Saltando el cerco: Crítica de cine de “Los hipócritas”, de Santiago Sgarlatta y Carlos Trioni


Por Lea Ross

Un inédito thriller cordobés, cuyo suspenso permite abarcar temas poco tratados en las narrativas locales.


¿Cómo definir a éste thriller político comechingón llamado Los hipócritas? ¿Un inédito intento por experimentar éste género cinematográfico en el ámbito local? ¿Un salto temático para el denominado mediáticamente “Nuevo Cine Cordobés”, frente a una oleada de historias intimistas y autoreferenciales? ¿O una respuesta para aquellxs que acusan a ese supuesto movimiento de quedar reducido a esos microcosmos narrativos adolescentes? Vaya uno a saber. Lo que sí es seguro es que estas preguntas no debieron serle ajenas a sus realizadores Santiago Sgarlatta y Carlos Trioni.


Es cierto: aparecen varios de los tópicos presentes en el cine cordobés. Un protagonista adolescente y cinéfilo, de la misma condición social que los realizadores, con escenarios un tanto claustrofóbicos y teniendo al aislamiento como un eje trasversal. Pero ya hay algo distinto en su primera secuencia: Nicolás, que trabaja para la filmación de un casamiento, deja por descuido su cámara encendida y registra un momento clave. Esa imagen, de llegar a mediatizarse, traería consecuencias no solo familiares, sino también políticas.


Aquí, la coyuntura política se expone más por la palabra que por otro recurso audiovisual. Desde los comentarios de un locutor radiofónico hasta los diálogos de los personajes invitados (a veces, acartonados y poco creíbles) nos dibujan un determinado panorama que excede a ese espacio verde donde se desarrolla la boda y la fiesta. Cartelización de obra pública, malversación de fondos y financiamiento de campañas en negro son algunas ideas que surgen en la cabeza de lxs espectadores cuando se escuchan a estos sujetos de alto poder adquisitivo.


La lucha de clase queda expuesta a la hora de separar a los que pertenecen al sector trabajador, comiendo adentro de la cocina, lejos de los comensales; aquí, el personaje de Teresita es la que mantiene esa supuesta conciliación. Eso genera los pathos contrastables: el paciente resentimiento de Nicolás con la algarabía y las inquietudes que se generan en el ámbito de lxs acaudaladxs, tanto por la falta de llegada del gobernador a la reunión, como la de su hijo Esteban que aparece involucrado en esa imagen in fraganti.


De esta manera, la dupla Sgarlatta-Trioni comienza su trama desde una narrativa posmoderna –basada en la subjetividad de la propia cámara, cuyas toma errática remite a las actuales películas estilo “blair witch”-, acercándose hacia un tono clásico, para luego irse por un modernismo, tambaleando entre el surrealismo y el cubismo, entre una proyección visual y el sonido de un helicóptero.

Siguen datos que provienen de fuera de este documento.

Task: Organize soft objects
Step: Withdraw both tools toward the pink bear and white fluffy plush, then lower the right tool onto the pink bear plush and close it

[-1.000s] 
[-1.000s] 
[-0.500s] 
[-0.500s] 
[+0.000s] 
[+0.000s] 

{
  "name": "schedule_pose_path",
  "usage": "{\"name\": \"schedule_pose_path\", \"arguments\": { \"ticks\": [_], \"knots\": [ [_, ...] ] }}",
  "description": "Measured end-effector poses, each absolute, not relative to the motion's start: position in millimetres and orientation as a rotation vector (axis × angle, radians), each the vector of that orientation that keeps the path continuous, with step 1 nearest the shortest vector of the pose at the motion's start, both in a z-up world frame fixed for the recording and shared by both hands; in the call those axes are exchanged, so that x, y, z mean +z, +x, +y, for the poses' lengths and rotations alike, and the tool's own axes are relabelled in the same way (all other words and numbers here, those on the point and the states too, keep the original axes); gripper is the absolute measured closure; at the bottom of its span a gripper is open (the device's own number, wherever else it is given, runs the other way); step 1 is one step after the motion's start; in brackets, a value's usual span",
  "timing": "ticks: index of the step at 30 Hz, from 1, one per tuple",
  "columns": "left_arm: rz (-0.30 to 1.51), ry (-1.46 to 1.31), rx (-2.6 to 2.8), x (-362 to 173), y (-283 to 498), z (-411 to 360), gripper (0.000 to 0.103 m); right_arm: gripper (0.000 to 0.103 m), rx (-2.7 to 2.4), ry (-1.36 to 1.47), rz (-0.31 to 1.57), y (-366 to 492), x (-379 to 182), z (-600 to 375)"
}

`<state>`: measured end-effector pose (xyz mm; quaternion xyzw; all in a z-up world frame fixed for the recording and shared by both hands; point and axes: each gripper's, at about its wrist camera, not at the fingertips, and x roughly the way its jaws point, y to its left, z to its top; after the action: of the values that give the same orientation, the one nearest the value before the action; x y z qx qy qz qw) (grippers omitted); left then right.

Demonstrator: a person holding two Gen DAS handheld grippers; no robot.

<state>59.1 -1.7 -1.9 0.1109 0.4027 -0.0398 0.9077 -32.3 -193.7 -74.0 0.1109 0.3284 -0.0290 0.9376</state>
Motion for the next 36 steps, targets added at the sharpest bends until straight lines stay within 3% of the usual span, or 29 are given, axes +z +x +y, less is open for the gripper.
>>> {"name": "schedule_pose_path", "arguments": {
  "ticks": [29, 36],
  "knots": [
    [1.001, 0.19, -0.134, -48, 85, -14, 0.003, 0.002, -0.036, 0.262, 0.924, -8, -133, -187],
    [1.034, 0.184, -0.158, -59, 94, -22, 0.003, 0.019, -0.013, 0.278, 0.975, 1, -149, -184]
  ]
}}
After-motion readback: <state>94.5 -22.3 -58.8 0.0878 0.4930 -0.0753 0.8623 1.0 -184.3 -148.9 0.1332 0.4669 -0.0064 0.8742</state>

Hablando de lo clásico, es de destacar el posible costado hitchconiano de la película que es el personaje del chófer, el más formidable de todo el elenco. Sus apariciones -casi una toma en cada una, que duran lo que dura un pucho- cumplen de manera acertada sus dos funciones. La primera otorga una radiografía completa, en pocas palabras, sobre aquellos que pueden ser considerados como “carneros” o traidores de clase, dejando en claro su solapa actitud en la segunda secuencia, con una notable carga de tensión mediante un buen manejo en la composición, los silencios y el claroscuro.


Inquietante, atrapante y enigmática, Los hipócritas es un experimento que pone un pie por fuera de ese supuesto cerco llamado cordobesismo. Sin relegar su localidad, se agarra de un género poco tratado en la contienda, y muy aprovechado globalmente como lo exponen seriales como House of Cards, pero no para realizar fotocopias de baja calidad, sino para arrastrar fragmentos de los mismos para nutrir aquellas indagaciones todavía no están resueltas en nuestro cine, como la soledad la desigualdad social y la construcción del poder. Seguramente se la acuse de ser “anti-política” por proponer un revanchismo individualista, aunque el filme no deja seguridad que eso se concrete. Pero dentro de su metraje, se pueden hallar inéditos rastros de humanismo. En el primer momento que se ponen frente a frente Nicolás y Esteban, vemos en el fondo a un grupo de cocineras bailando con alegría, quizás de manera burlona; se trataría de una supuesta efimeridad, pero que nos señala que la posición de cámara es la posición política de toda película.